■ **Exercise description**: Copy out every line of the data exactly.

[[ Data provided, beginning ]]

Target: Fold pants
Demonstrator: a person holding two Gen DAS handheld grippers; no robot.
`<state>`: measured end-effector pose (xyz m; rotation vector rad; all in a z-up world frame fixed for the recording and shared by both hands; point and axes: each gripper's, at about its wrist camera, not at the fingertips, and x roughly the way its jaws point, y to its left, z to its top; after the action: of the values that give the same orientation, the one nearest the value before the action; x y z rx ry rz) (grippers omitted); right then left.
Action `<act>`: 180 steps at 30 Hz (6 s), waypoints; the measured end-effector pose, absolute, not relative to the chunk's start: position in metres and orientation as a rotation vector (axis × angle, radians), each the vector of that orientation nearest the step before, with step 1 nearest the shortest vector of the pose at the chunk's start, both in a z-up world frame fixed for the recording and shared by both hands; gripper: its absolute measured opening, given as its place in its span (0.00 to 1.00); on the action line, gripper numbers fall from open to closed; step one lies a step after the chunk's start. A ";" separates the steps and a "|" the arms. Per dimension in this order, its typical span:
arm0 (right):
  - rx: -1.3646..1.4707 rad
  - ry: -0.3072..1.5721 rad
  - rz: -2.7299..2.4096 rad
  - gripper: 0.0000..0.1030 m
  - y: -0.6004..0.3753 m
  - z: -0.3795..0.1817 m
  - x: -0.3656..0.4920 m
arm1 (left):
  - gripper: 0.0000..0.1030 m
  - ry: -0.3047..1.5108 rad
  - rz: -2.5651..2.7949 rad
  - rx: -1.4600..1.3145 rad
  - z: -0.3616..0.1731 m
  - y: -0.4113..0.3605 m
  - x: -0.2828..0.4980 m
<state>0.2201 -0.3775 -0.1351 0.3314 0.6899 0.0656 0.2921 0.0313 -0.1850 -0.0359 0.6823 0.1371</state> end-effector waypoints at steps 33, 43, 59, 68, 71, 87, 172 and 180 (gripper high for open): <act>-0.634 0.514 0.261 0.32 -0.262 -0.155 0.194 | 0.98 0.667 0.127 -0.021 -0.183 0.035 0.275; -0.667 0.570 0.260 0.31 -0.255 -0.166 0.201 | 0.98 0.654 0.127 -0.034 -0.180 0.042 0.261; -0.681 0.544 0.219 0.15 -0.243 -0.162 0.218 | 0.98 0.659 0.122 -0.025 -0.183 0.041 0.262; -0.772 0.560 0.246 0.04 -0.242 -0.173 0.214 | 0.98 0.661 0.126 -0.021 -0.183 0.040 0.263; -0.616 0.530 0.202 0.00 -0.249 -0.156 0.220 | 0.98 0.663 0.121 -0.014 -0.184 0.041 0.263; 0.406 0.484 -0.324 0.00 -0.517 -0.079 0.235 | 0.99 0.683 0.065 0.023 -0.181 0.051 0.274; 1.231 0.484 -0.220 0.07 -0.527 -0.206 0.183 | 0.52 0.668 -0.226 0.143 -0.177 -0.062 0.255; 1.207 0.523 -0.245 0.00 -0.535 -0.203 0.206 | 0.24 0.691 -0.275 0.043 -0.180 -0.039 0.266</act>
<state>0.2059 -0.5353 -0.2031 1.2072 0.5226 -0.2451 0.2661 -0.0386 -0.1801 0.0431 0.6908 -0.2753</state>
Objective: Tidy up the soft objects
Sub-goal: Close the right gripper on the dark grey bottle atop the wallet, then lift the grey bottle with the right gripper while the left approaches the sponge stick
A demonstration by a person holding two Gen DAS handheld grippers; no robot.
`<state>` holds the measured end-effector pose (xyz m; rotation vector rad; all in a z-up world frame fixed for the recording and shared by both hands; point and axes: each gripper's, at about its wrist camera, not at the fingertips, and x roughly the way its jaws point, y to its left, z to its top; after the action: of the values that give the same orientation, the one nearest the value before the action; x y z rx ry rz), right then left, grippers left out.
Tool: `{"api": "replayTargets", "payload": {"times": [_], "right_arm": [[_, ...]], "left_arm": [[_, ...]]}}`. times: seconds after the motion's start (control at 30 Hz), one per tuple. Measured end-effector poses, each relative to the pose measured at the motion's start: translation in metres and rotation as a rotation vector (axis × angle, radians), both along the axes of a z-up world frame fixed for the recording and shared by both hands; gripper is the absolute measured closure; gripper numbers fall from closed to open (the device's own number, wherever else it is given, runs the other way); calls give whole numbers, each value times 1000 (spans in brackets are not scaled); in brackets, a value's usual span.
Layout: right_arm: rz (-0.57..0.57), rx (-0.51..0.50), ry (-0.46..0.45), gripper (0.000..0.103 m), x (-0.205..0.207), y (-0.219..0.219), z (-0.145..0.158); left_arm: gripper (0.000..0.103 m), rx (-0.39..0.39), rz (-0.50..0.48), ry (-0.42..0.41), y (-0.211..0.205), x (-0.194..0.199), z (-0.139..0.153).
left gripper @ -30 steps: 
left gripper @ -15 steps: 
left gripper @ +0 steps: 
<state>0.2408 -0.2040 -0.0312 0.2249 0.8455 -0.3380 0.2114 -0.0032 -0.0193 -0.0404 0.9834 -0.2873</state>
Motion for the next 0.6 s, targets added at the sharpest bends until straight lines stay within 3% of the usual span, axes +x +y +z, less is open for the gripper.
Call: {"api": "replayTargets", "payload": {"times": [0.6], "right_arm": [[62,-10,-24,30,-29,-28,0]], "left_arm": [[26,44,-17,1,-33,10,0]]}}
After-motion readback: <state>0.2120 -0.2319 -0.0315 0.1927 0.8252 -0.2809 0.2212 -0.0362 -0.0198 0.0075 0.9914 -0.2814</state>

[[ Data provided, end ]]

■ **Answer to this problem**:
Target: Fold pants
Demonstrator: a person holding two Gen DAS handheld grippers; no robot.
`<state>`: measured end-effector pose (xyz m; rotation vector rad; all in a z-up world frame fixed for the recording and shared by both hands; point and axes: each gripper's, at about its wrist camera, not at the fingertips, and x roughly the way its jaws point, y to its left, z to its top; after the action: of the values that give the same orientation, the one nearest the value before the action; x y z rx ry rz) (grippers omitted); right then left.
Action `<act>`: 180 steps at 30 Hz (6 s), waypoints; the measured end-effector pose, absolute, not relative to the chunk's start: position in metres and orientation as a rotation vector (axis × angle, radians), each the vector of that orientation nearest the step before, with step 1 nearest the shortest vector of the pose at the chunk's start, both in a z-up world frame fixed for the recording and shared by both hands; gripper: its absolute measured opening, given as its place in its span (0.00 to 1.00); on the action line, gripper numbers fall from open to closed; step one lies a step after the chunk's start. A ";" separates the steps and a "|" the arms. Per dimension in this order, its typical span:
arm0 (right):
  - rx: -1.3646..1.4707 rad
  - ry: -0.3072..1.5721 rad
  - rz: -2.7299..2.4096 rad
  - gripper: 0.0000..0.1030 m
  - y: -0.6004..0.3753 m
  - z: -0.3795..0.1817 m
  - x: -0.3656..0.4920 m
arm1 (left):
  - gripper: 0.0000..0.1030 m
  - ry: -0.3047..1.5108 rad
  - rz: -2.5651..2.7949 rad
  - rx: -1.4600..1.3145 rad
  - z: -0.3616..0.1731 m
  - y: -0.4113..0.3605 m
  - x: -0.2828..0.4980 m
<state>0.2201 -0.3775 -0.1351 0.3314 0.6899 0.0656 0.2921 0.0313 -0.1850 -0.0359 0.6823 0.1371</state> end-effector waypoints at steps 33, 43, 59, 68, 71, 87, 172 and 180 (gripper high for open): <act>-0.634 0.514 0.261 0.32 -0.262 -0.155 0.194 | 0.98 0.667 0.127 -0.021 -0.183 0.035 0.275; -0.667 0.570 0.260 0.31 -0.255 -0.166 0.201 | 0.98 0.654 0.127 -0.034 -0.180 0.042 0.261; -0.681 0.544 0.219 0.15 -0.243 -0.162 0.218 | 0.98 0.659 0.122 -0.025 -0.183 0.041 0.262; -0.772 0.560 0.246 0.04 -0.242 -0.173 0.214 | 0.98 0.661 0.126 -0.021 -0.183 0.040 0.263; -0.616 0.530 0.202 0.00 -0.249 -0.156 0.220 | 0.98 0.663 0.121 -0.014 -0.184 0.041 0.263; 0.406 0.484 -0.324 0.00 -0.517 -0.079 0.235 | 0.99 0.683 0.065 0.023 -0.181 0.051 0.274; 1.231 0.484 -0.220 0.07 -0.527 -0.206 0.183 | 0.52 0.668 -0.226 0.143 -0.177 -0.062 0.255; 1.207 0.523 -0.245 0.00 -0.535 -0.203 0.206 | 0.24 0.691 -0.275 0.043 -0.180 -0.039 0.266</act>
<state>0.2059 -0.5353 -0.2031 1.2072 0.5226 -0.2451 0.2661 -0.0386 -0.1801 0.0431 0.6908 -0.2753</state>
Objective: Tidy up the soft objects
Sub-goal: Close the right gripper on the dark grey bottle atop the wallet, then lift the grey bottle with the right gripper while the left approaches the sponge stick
A demonstration by a person holding two Gen DAS handheld grippers; no robot.
`<state>` holds the measured end-effector pose (xyz m; rotation vector rad; all in a z-up world frame fixed for the recording and shared by both hands; point and axes: each gripper's, at about its wrist camera, not at the fingertips, and x roughly the way its jaws point, y to its left, z to its top; after the action: of the values that give the same orientation, the one nearest the value before the action; x y z rx ry rz), right then left, grippers left out.
Tool: `{"api": "replayTargets", "payload": {"times": [_], "right_arm": [[_, ...]], "left_arm": [[_, ...]]}}`. times: seconds after the motion's start (control at 30 Hz), one per tuple. Measured end-effector poses, each relative to the pose measured at the motion's start: translation in metres and rotation as a rotation vector (axis × angle, radians), both along the axes of a z-up world frame fixed for the recording and shared by both hands; gripper is the absolute measured closure; gripper numbers fall from closed to open (the device's own number, wherever else it is given, runs the other way); calls give whole numbers, each value times 1000 (spans in brackets are not scaled); in brackets, a value's usual span.
Layout: right_arm: rz (-0.57..0.57), rx (-0.51..0.50), ry (-0.46..0.45), gripper (0.000..0.103 m), x (-0.205..0.207), y (-0.219..0.219), z (-0.145..0.158); left_arm: gripper (0.000..0.103 m), rx (-0.39..0.39), rz (-0.50..0.48), ry (-0.42..0.41), y (-0.211..0.205), x (-0.194..0.199), z (-0.139..0.153).
left gripper @ -30 steps: 
left gripper @ -15 steps: 
left gripper @ +0 steps: 
<state>0.2408 -0.2040 -0.0312 0.2249 0.8455 -0.3380 0.2114 -0.0032 -0.0193 -0.0404 0.9834 -0.2873</state>
Motion for the next 0.6 s, targets added at the sharpest bends until straight lines stay within 3% of the usual span, axes +x +y +z, less is open for the gripper.
Call: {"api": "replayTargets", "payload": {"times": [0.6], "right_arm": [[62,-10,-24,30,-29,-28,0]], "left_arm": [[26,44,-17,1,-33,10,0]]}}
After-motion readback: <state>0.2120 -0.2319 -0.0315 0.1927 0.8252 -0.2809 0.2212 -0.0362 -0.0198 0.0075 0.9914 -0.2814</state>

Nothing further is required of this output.